■ The task: Return exactly those lines of the material below that fall between the line holding "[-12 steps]" and the line holding "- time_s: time", inclusive.

■ The data:
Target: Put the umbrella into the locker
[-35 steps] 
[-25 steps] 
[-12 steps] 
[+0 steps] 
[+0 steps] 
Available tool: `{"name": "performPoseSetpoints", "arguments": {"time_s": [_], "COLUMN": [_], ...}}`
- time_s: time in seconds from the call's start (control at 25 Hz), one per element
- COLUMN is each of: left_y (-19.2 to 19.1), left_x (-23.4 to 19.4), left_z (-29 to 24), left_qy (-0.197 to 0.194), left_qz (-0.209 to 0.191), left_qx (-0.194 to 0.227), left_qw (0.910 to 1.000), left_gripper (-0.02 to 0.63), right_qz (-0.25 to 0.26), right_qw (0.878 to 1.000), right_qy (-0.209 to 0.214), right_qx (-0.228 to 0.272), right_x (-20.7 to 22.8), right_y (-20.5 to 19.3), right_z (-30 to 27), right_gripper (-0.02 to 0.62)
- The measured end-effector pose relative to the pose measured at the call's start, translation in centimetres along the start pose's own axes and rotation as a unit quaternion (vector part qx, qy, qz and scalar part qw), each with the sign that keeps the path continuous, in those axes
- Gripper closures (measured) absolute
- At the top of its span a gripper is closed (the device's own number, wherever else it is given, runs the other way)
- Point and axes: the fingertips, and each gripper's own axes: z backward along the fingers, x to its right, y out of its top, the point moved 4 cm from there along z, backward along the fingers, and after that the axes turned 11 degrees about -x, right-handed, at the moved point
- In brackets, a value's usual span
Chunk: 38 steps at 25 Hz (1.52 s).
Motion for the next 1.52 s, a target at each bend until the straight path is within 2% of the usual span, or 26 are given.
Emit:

■ Exercise response:
[-12 steps] 
[+0 steps] 
[+0 steps] 
Available tool: `{"name": "performPoseSetpoints", "arguments": {"time_s": [_], "COLUMN": [_], ...}}`
- time_s: time in seconds from the call's start (control at 25 Hz), one per element

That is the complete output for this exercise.